There are many programs available that can read .pdb files. A free program is WebLabviewer Lite. Programs that you must purchase include Alchemy (Tripos), Chem-Draw (Oxford), WebLabviewer (MSI) etc. These programs, in addition to printing, will allow the user to further manipulate structures (eg. they also do molecular mechanics, molecular dynamics, etc.). Note that pymol does a very nice job of displaying and printing structures.

Printing in the Molecular Modeling lab

Rasmol

To print from rasmol on a Unix machine is a little different than on a PC. First, load the molecule you want to print into rasmol and orient it as you wish as described earlier in this lab. Once you are happy 19 with the way the molecule looks, pick Export and then select PostScript. Then, in the Unix window (remember, this may be hidden behind the rasmol window and you may have to drag it a little to see the command line), enter a file name for the molecule. It is a good idea end your filename with .ps for a PostScript file, respectively. Now, either exit rasmol or open another unix shell. Prior to printing the file it is a good idea to preview the file to make sure you are printing what you really want. To do this enter:

xpsview filename.ps)

(Note that on some of the Unix machines you need to use gsview in place of xpsview. If you don’t like it, figure out how to add an alias to your .cshrc file.) Once you are sure that you want to print this file you can click on file then print. Or, you can exit from xpsview and enter:

lp filename.ps

(If you aren’t in the directory that contains filename.ps you will have to give the full path name to the file.)

Moilview

After starting moilview and loading the desired file (as described earlier in the lab) right click with in moilview’s window and hold. Move the cursor to Plots, PostScript/Normal/Ball-n-stick. You will be asked for a name. After responding (e.g. filename), moilview will write a file called filename.ps.

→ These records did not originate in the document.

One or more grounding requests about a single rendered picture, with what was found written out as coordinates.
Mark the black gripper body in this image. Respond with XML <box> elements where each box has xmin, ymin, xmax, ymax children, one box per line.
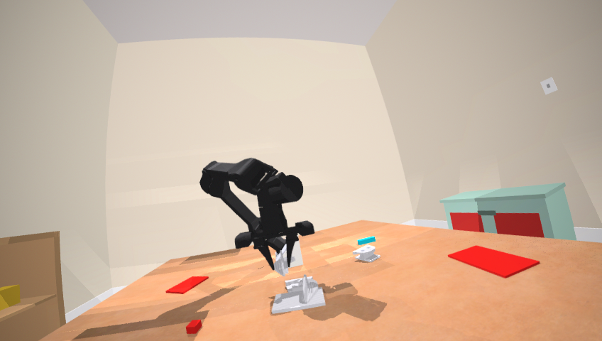
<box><xmin>235</xmin><ymin>204</ymin><xmax>315</xmax><ymax>249</ymax></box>

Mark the cyan rectangular bar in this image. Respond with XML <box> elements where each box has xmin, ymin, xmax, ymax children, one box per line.
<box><xmin>357</xmin><ymin>236</ymin><xmax>376</xmax><ymax>245</ymax></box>

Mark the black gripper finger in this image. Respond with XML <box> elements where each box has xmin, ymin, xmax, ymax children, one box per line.
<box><xmin>253</xmin><ymin>240</ymin><xmax>274</xmax><ymax>271</ymax></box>
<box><xmin>286</xmin><ymin>237</ymin><xmax>299</xmax><ymax>268</ymax></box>

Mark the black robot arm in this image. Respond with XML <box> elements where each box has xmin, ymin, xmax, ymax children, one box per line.
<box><xmin>199</xmin><ymin>158</ymin><xmax>303</xmax><ymax>254</ymax></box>

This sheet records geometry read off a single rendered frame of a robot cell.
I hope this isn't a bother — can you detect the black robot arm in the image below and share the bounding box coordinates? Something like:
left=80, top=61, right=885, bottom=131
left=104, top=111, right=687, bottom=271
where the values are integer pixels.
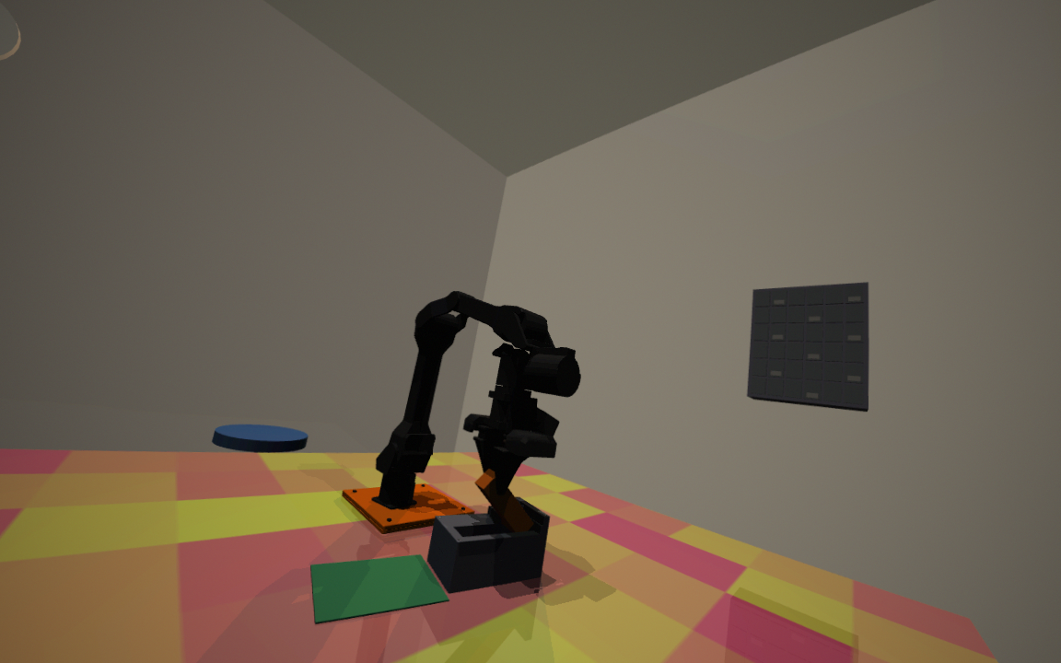
left=371, top=291, right=581, bottom=509

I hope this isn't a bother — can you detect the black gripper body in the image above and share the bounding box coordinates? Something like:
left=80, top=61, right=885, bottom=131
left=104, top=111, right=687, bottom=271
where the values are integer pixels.
left=462, top=385, right=557, bottom=458

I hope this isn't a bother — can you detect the orange l-shaped part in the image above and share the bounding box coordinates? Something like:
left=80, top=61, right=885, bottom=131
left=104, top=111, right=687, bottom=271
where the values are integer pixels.
left=475, top=469, right=534, bottom=533

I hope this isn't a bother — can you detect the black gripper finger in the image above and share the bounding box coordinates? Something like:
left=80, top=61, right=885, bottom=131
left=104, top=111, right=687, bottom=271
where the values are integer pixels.
left=493, top=447, right=528, bottom=495
left=473, top=436, right=506, bottom=473

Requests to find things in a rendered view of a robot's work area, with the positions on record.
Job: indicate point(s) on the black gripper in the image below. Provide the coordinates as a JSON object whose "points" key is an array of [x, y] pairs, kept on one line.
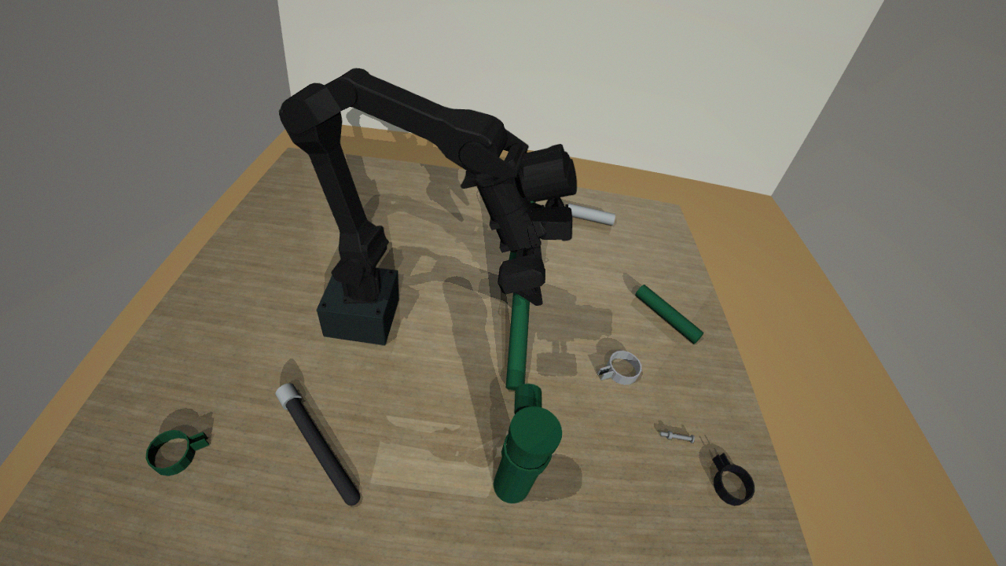
{"points": [[525, 274]]}

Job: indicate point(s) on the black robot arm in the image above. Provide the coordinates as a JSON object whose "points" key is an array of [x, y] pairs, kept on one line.
{"points": [[473, 140]]}

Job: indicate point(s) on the grey bolt with nut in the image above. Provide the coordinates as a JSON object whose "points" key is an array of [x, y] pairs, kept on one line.
{"points": [[671, 435]]}

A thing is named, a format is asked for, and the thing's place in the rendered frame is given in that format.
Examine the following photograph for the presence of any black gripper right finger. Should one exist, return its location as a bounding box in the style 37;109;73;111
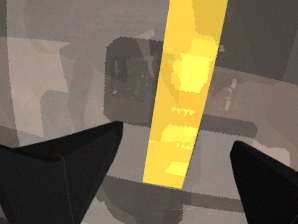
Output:
229;140;298;224

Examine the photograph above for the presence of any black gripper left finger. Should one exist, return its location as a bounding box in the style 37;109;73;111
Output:
0;120;124;224

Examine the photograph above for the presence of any yellow bar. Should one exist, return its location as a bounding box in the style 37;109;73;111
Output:
142;0;227;188

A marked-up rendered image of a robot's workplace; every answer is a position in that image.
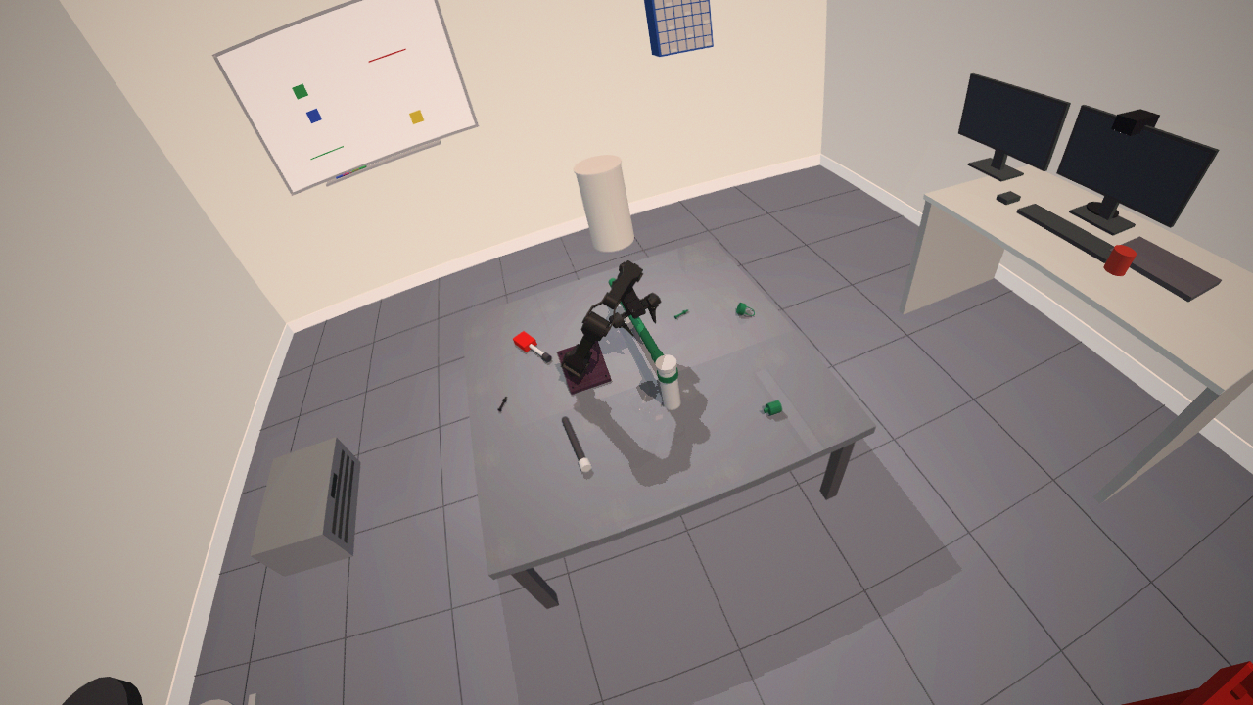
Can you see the green cup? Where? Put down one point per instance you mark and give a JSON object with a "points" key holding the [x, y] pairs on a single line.
{"points": [[655, 354]]}

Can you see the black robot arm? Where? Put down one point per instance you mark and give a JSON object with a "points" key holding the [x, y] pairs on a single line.
{"points": [[594, 326]]}

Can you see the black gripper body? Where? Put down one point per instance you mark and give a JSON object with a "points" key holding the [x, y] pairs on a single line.
{"points": [[652, 300]]}

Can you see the white cylindrical post with cap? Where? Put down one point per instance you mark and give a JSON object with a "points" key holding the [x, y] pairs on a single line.
{"points": [[666, 366]]}

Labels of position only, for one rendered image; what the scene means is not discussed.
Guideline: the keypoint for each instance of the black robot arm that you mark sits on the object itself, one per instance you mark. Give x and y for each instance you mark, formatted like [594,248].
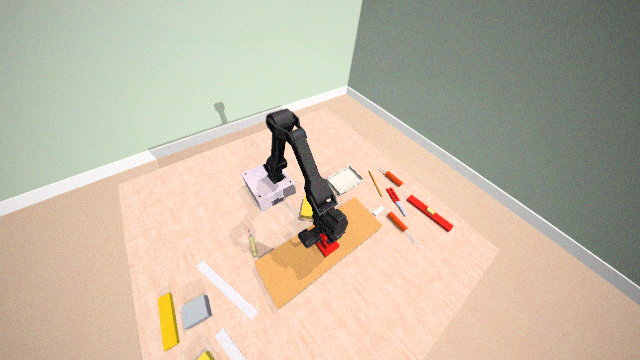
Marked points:
[281,124]

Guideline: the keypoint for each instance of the orange panel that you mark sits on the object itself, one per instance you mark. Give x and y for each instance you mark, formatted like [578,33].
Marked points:
[290,268]

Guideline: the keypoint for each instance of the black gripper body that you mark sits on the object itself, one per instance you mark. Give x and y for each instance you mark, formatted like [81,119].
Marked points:
[307,238]

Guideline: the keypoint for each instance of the orange-handled awl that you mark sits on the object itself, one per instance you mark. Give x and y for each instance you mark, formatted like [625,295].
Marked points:
[392,177]
[400,224]

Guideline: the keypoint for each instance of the red spirit level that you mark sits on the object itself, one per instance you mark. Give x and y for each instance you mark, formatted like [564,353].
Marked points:
[429,213]

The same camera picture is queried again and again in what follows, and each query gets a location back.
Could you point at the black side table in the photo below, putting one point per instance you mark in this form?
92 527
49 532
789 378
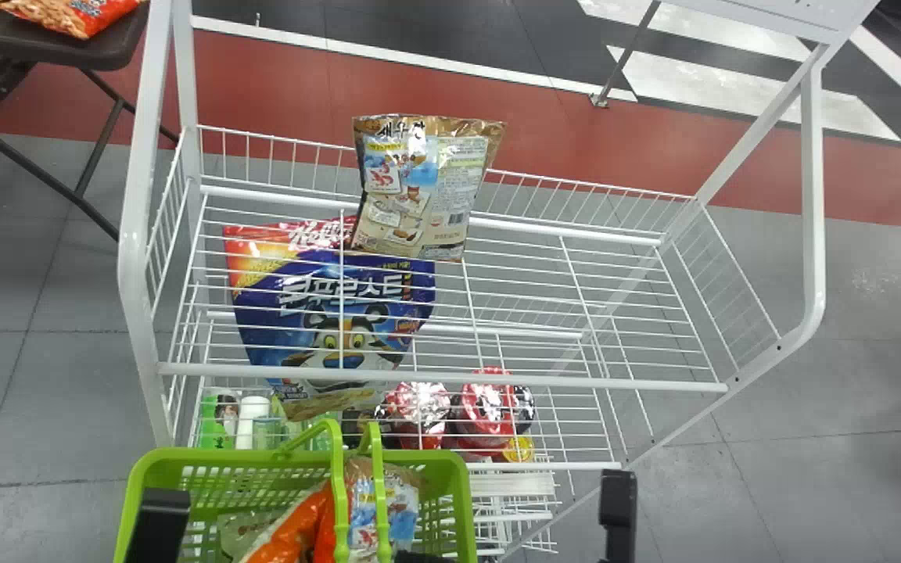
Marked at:
52 47

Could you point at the green basket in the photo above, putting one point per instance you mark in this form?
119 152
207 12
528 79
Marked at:
263 469

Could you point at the orange snack packet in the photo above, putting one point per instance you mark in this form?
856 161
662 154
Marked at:
298 524

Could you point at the white bottle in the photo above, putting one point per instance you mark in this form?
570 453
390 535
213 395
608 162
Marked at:
252 418

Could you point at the brown snack packet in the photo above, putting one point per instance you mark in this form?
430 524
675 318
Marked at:
397 508
427 188

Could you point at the green bottle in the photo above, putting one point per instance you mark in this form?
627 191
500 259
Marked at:
212 426

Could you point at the blue cereal bag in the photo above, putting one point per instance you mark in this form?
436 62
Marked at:
333 301

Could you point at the yellow can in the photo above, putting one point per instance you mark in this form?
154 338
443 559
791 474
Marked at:
519 450

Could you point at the red noodle cup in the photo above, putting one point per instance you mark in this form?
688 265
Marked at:
489 410
417 410

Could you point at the red snack packet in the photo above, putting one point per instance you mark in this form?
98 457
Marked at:
75 14

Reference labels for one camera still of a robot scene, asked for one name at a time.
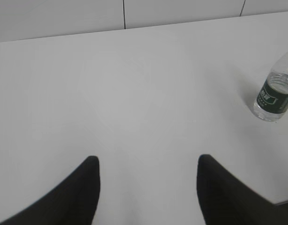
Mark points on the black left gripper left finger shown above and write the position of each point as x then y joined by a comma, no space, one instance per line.
72,202

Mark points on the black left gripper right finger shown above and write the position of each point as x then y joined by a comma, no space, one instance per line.
225,200

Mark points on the clear cestbon water bottle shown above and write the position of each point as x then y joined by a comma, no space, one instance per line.
271,102

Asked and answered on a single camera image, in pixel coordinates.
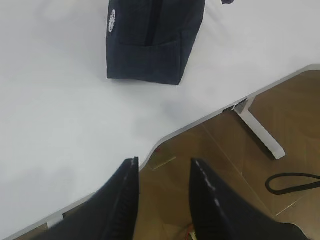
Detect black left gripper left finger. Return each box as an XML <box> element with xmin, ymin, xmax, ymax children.
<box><xmin>37</xmin><ymin>157</ymin><xmax>140</xmax><ymax>240</ymax></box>

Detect dark navy lunch bag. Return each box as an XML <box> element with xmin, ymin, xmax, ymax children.
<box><xmin>106</xmin><ymin>0</ymin><xmax>236</xmax><ymax>86</ymax></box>

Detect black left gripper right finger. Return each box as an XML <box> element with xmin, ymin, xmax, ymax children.
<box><xmin>189</xmin><ymin>158</ymin><xmax>307</xmax><ymax>240</ymax></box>

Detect white table leg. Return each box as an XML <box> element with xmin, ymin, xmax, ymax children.
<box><xmin>232</xmin><ymin>97</ymin><xmax>286</xmax><ymax>160</ymax></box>

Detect black cable on floor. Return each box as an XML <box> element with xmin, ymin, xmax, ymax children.
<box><xmin>265</xmin><ymin>172</ymin><xmax>320</xmax><ymax>196</ymax></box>

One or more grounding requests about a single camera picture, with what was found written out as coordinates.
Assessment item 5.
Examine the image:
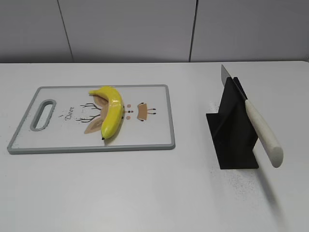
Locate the black knife stand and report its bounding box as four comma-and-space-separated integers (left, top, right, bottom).
206, 77, 259, 170

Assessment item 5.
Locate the white grey-rimmed cutting board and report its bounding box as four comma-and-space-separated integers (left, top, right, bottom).
7, 85, 175, 154

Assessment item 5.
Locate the cleaver knife with white handle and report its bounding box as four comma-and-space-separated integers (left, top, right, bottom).
233, 77, 283, 168

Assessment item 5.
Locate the yellow plastic banana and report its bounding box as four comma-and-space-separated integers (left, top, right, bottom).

Now, either exit moilview or open another unix shell and enter:

lp filename.ps

(If you aren’t in the directory that contains filename.ps you will have to give the full path name to the file.)

Note, you can change the background color in moilview. This is desired as printing structures with a black background uses a lot of toner.

Exercises

1) Load the DNA molecule you obtained into rasmol. Change the display style to spacefilling. Change the background from black to white. Save the resulting structure as a postscript file. Print the file and turn in.

2) Load the Protein molecule you downloaded into moilview. Change the background to white. Turn off the waters. Display the protein in and stick rendering. Print the file and turn in.